After the first disaster teams reached hard-hit Western and Choiseul Provinces, Prime Minister Manasseh Sogavare said aerial patrols had reported "massive and widespread" destruction from Monday's magnitude 8.0 quake and tsunami.
Aerial pictures showed flattened homes and twisted iron roofs on the ground all along the remote coastline as people wandered seemingly aimlessly on roads clogged by debris and boats hurled ashore by powerful waves up to 10 meters high.
The first priority of rescue teams, Sogavare said, would be to restore communications with affected areas amid official estimates that 22 people had been killed and 5,409 left homeless. The death toll was expected to rise.
Australian aid agency Caritas said infection would set in quickly among those injured, with antibiotics in short supply and doctors currently tending to survivors at a hilltop aid station near Gizo, the worst affected town.
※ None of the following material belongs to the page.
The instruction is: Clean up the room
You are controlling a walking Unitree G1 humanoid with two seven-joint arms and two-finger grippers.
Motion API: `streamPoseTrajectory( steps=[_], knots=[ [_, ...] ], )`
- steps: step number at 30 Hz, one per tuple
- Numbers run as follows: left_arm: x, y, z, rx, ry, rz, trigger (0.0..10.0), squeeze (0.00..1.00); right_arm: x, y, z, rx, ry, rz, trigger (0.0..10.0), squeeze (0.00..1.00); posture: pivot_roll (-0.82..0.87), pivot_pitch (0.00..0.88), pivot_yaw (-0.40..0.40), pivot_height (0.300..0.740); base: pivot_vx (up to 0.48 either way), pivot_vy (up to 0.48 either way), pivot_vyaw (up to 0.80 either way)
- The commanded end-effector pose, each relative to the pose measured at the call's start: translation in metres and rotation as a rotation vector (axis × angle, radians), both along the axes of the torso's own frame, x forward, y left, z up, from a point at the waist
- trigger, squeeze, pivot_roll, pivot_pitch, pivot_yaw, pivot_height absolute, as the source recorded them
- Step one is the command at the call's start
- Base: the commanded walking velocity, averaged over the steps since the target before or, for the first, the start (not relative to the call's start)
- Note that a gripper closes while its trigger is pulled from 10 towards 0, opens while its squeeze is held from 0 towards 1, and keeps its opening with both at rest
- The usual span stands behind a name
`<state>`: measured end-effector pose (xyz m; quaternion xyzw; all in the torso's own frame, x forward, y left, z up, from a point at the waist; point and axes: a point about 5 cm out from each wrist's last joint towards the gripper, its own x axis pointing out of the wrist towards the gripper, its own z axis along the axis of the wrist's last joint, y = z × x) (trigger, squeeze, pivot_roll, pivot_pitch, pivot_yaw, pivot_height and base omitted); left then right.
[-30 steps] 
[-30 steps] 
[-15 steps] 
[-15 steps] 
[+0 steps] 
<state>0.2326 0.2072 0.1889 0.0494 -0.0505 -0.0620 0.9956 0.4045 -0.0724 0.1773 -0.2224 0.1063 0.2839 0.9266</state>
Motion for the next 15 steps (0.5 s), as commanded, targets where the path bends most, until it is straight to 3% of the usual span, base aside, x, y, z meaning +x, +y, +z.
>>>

With a state of emergency in force, a police patrol boat carrying food and emergency supplies arrived in Gizo, where schools and a hospital were damaged, and dozens of houses sucked into the sea. At least 13 villages were feared destroyed.
The region around Gizo is popular with international tourists and scuba divers for its corals. A New Zealand resident was among the dead, New Zealand Prime Minister Helen Clark said.
Quake jolts Afghanistan
In another part of the world, a strong earthquake struck the Hindu Kush mountains of Afghanistan Tuesday, with tremors felt across Pakistan and India, but there were no immediate reports of damage or casualties.
The earthquake of magnitude 6.2 struck 260 km northeast of Kabul, the United States Geological Survey (USGS) and officials at Pakistan's meteorological department said.
Authorities in Faizabad, the capital of Afghanistan's Badakhshan province and the town nearest the epicenter, were trying to contact outlying districts to assess damage and casualties, Deputy Governor Shams-Urahman said.